Marine worms usually with a definite head (prostomium), which dorsally bears eyes
and tentacles, and ventrally palps, besides possessing other sense-organs.
From the buccal region (peristomium), which frequently carries cirri or other organs,
the fore-gut often sends out a protrusible proboscis—armed or unarmed. (Esophagus may
have a pair of diverticula. Alimentary canal simple or branched, and a median dorsal
and median ventral mesentery- may be present.
Body of one or more regions, generally elongate and cylindrical, sometimes flattened
and compressed, of numerous segments, which internally are marked rather by the
oblique muscles than by diaphragms. The last segment in many has long ventral (anal)
cirri. It is invested by a thin, tough cuticle covering a granular layer,1 bounded
internally by basement-lining, then a more or less complete layer of circular muscular
fibres, while within are four longitudinal muscular bands,—as a rule, two dorsal and
two ventral.
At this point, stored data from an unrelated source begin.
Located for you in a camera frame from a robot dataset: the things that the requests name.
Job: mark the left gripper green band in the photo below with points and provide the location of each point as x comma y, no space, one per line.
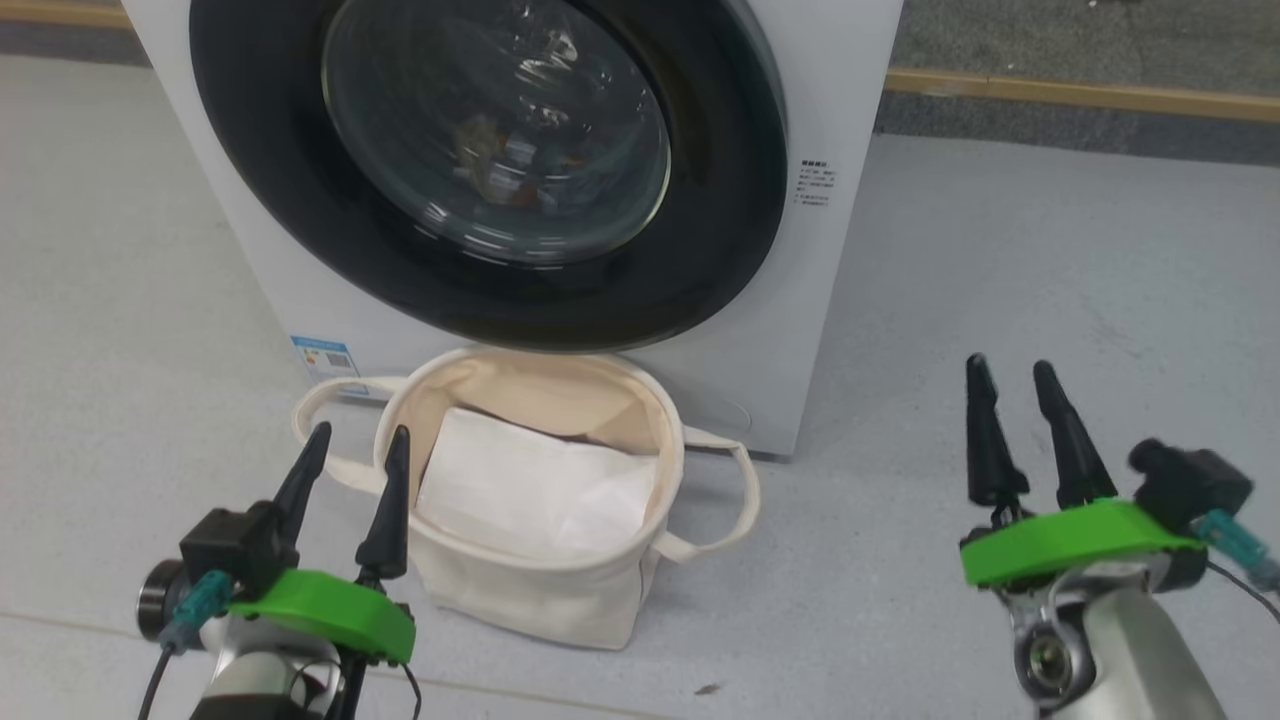
330,610

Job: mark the blue energy label sticker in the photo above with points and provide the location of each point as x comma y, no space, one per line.
325,358

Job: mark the cream canvas laundry basket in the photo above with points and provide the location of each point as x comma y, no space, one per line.
520,600

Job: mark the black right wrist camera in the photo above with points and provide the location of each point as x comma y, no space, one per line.
1185,485

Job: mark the black round glass washer door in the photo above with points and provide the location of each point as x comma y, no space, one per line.
260,200

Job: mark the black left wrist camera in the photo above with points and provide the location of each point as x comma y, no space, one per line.
225,550

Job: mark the white flat pad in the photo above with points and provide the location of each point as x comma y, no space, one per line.
530,490

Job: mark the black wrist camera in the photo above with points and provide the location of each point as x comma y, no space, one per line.
225,550
1185,485

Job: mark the white front-load washing machine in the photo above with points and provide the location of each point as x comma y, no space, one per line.
830,300

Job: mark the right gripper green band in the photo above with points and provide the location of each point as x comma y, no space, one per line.
1070,545

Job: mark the round filter cover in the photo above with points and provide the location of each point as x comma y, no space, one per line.
722,418

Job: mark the blue printed garment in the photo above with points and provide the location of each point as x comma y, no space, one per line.
490,180

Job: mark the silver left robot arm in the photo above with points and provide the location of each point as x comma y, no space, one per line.
250,675
The oblique muscles converge from the dorso-lateral region to the vicinity
of the nerve-cords.
The segments in the free examples bear lateral processes of the body-wall (feet or
parapodia), and each foot is frequently divided into a dorsal and a ventral lobe, with a
spine (aciculum) to which motor muscles are attached, and a group of specially
differentiated bristles, besides a dorsal and a ventral cirrus.
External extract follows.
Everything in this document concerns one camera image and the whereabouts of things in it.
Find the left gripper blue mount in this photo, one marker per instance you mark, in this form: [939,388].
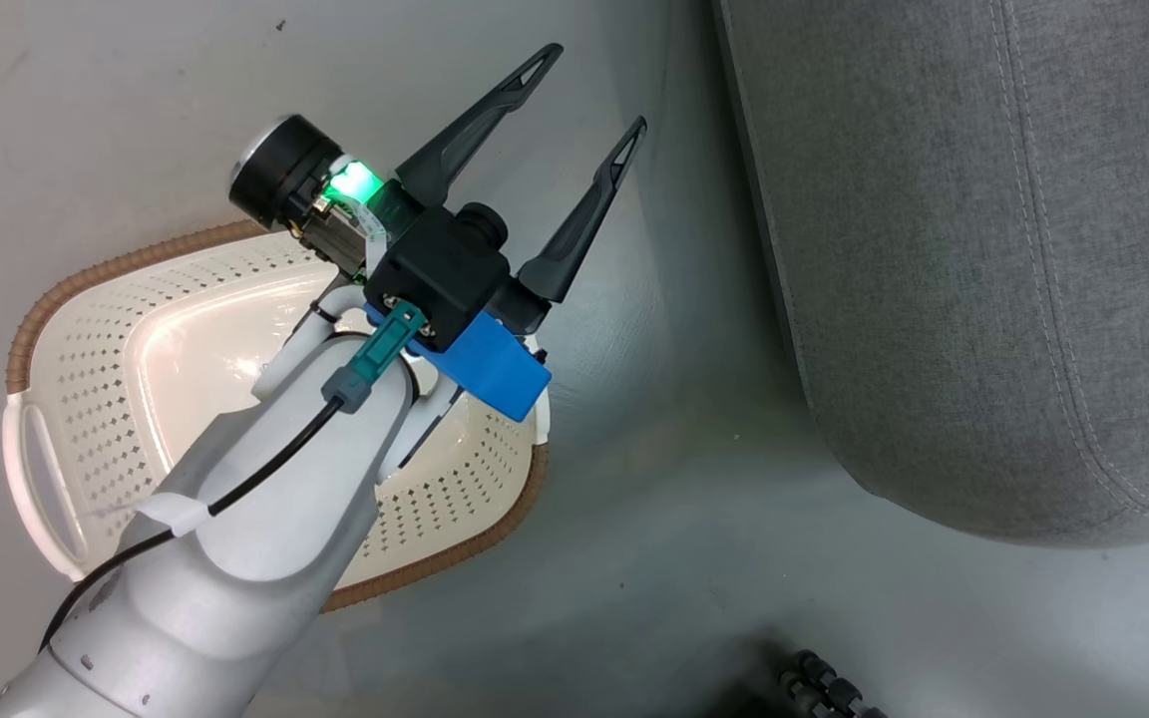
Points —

Respiratory organs either free branchiae or the general surface.
Circulatory organs generally closed, contractile or non-contractile vessels. Blood
red, pink, green, or pale, corpusculated or non-corpusculated (?); occasionally absent.
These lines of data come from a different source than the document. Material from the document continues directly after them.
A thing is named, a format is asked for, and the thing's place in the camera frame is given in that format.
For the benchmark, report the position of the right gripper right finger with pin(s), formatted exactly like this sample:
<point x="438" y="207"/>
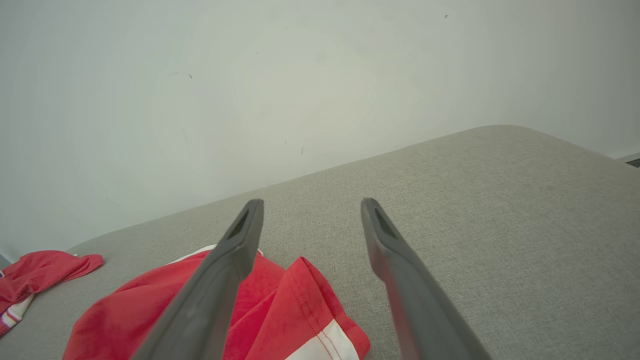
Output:
<point x="415" y="300"/>

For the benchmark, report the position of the red shorts with white stripes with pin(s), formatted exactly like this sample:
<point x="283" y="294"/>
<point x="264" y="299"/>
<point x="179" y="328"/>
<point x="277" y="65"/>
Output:
<point x="280" y="310"/>

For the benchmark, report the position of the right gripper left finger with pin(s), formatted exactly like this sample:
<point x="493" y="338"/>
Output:
<point x="210" y="295"/>

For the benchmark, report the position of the white skirting board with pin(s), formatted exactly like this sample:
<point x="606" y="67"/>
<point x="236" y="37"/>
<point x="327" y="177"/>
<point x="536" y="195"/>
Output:
<point x="629" y="157"/>

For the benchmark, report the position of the red shirt with white sleeves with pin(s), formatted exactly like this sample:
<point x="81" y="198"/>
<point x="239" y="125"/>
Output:
<point x="40" y="270"/>
Perivisceral (ccelomic) fluid abundant, highly organised and corpusculated. In
certain forms the perivisceral corpuscles are coloured, and the whole may act as a
substitute for the circulatory fluid.
Nervous system consists of cephalic and subcesophageal ganglia with commissures,
separate or closely applied longitudinal ganglionated trunks, with or without neural
canals; placed in or internal to the granular layer under the cuticle. A stomato-
gastric system of nerves also occurs.
Reproductive organs are developments of the perivisceral (coelomic) epithelium in
connection with, the ventral blood-vessels. The products escape by the segmental
organs (nephridia), or by rupture of the body-wall. Sexes, as a rule, are separate, but
some are hermaphrodite. Polymorphism and asexual reproduction also occur.
The segmental organs may act as genital ducts, and are arranged in pairs in few or
many segments.
Larva a trochophore. Metamorphosis during development.
Free or sedentary (errant or tubicolous).
1 Formerly named hypoderm, a term, however, which has given rise to misapprehensions.